1. Simple. Is the technique or concept simple in design? More importantly, is it simple to perform when the fear factor sets in?

As we all know — or should know — when a confrontation explodes, we don’t rise to our expectations. We default to the level of our training and experience. If it’s not simple, it goes in the tacti-cool trash bin.

2. Sensible. Based on your real-life experiences and prior training, does the technique or concept make sense to you? Although officers may not be academic scholars, many are certainly PhDs in street smarts.

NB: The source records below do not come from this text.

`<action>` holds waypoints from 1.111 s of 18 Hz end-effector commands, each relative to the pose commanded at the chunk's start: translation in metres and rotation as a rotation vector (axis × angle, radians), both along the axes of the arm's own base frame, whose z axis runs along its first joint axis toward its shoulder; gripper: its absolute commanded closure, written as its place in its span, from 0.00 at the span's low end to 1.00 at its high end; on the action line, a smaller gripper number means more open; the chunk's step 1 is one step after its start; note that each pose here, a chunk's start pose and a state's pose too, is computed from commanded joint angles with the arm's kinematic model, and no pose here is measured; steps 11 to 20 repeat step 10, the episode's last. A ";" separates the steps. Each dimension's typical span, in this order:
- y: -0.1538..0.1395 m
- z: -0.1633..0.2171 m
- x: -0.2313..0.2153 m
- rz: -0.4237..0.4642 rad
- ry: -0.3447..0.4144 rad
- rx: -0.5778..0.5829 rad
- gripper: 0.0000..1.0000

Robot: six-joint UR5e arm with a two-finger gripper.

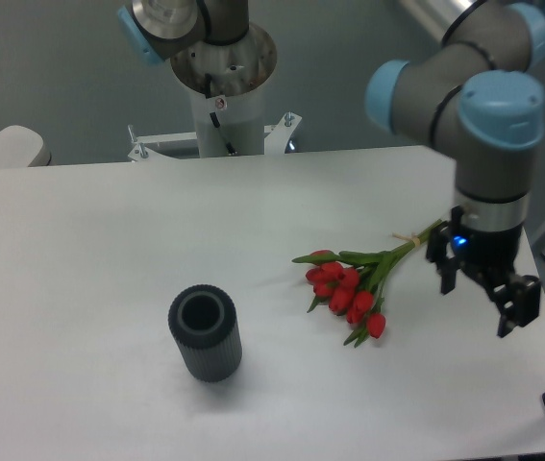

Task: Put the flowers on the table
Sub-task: 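Open the gripper to release the tulips and lift away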

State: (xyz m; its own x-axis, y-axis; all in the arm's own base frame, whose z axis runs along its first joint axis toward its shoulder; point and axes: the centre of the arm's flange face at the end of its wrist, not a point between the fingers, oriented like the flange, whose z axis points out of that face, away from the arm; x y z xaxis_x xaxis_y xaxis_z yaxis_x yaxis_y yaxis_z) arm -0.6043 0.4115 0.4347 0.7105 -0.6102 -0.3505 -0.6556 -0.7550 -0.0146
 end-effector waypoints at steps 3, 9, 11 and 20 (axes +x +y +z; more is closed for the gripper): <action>-0.030 -0.005 -0.021 -0.097 0.026 -0.042 0.00; -0.054 -0.013 -0.033 -0.097 0.022 -0.055 0.00; -0.055 -0.014 -0.033 -0.097 0.019 -0.056 0.00; -0.055 -0.014 -0.033 -0.097 0.019 -0.056 0.00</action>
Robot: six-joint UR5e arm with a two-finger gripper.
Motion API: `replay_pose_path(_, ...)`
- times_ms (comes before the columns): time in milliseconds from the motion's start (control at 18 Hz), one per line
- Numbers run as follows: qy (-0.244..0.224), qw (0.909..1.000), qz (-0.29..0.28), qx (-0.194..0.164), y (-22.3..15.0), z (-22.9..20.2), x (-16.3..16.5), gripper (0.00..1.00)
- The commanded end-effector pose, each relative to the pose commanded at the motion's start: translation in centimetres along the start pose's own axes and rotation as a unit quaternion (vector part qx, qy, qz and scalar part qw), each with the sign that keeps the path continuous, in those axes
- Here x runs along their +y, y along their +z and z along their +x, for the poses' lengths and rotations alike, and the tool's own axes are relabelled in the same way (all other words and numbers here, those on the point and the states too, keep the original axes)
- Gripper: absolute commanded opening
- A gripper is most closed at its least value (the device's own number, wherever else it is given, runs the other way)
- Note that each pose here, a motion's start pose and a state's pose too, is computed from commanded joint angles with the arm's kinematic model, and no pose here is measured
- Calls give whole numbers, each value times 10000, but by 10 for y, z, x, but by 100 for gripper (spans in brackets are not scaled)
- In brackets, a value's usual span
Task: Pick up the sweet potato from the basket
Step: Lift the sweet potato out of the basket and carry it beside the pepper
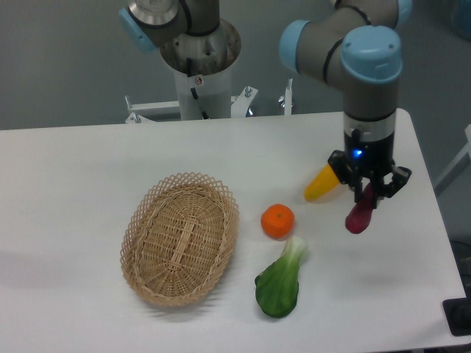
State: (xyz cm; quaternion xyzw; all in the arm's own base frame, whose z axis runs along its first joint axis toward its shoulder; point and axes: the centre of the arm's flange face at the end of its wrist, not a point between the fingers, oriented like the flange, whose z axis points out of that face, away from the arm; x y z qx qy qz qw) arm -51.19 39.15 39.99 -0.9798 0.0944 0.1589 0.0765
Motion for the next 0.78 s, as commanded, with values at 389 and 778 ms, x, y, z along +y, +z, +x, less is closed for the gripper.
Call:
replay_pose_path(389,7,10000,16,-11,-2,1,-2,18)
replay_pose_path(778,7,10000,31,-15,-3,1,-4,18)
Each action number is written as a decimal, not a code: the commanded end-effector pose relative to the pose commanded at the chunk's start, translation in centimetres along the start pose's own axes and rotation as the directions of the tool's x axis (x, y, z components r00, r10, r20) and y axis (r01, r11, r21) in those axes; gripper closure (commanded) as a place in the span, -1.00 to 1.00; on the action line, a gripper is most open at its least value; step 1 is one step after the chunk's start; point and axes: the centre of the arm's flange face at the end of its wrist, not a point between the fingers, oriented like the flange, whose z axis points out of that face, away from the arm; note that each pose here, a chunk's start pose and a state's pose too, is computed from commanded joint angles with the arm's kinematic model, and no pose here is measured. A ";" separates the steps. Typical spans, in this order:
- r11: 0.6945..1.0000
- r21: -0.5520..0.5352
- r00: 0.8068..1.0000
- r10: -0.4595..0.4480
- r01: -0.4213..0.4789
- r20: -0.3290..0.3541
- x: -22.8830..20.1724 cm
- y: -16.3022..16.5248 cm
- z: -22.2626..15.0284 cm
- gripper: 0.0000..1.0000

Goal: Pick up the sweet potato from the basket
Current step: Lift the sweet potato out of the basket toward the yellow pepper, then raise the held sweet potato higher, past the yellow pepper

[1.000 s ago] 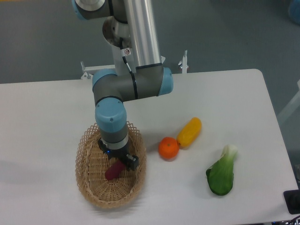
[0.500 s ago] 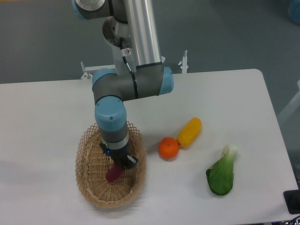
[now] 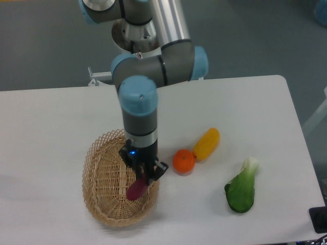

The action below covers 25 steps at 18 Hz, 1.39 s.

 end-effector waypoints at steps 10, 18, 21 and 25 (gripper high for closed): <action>0.997 -0.072 0.999 0.038 -0.040 -0.033 -4.6 5.3 -1.6 0.51; 0.989 -0.108 0.994 0.099 -0.103 -0.048 -9.8 10.8 -3.4 0.51; 0.986 -0.119 0.991 0.113 -0.120 -0.064 -11.0 12.5 -3.6 0.51; 0.984 -0.122 0.991 0.125 -0.131 -0.055 -12.3 13.9 -4.4 0.51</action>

If a trainer is teaching you the latest ninja-cop-fu technique and your BS meter goes off, ask for a clarification. If they can’t satisfactorily articulate why it makes sense, it, too, goes in the tacti-cool bin. One other point with sensibility in mind is this: can you maintain a functional level of proficiency with the training/practice time you have available?

3. Street-proven. Has the technique or concept been used successfully in real-life street altercations?

Do you want to be the crash-test dummy for the technique conceived last week during a ninja-cop-fu class, on a padded floor in a well-lit dojo, with absolutely no expectation of death or injury if it fails? Me either. I’d rather use a time-tested concept that the gladiators developed in the Roman Coliseum.

We must apply NUM and the Three S Test to everything we do, instilling functional skills early and quickly by focusing on the simple basics. The basics will carry most officers through difficult situations with a much higher success rate than tacti-cool training. The NUM concept and the 3 S test can help you identify which is which.

About the author
In his 31st year of law enforcement and after approximately 20 years of street patrol, Sergeant Charles E. Humes, Jr. now serves as a supervisor in Support Services of a large Midwestern police department. Humes is recognized internationally as one of the pioneers of modern, realistic police defensive tactics training. He has taught seminars and instructor certification schools as far West as Alaska and as far East as North Carolina; and has trained police instructors from as far as Hong Kong.

For over three decades, Sergeant Humes has authored highly acclaimed police training articles, which have been published in a wide variety of law enforcement publications. Humes’ articles and his hands-on training have been continually recognized for their substance; as Humes’ work has been cited or acknowledged in eleven training manuals and/or survival oriented books authored by other trainers.

Humes has been repeatedly chosen by selection committees to train instructors at conferences conducted by the International Law Enforcement Educators and Trainers Association (ILEETA), as well as two for the International Association of Law Enforcement Firearms Instructors (IALEFI).

Sergeant Humes is the author, director, editor, and producer of a top selling police video training tape entitled DYNAMIC STRIKING TECHNIQUES. It is in use by police departments, training academies, and individual officers worldwide including members of the Anti-Terrorist Unit at London’s Heathrow Airport. With an unwavering personal commitment to excellence and professionalism, Humes’ passion is to give students the best, in no-nonsense, street-proven effective, tactics, techniques and concepts.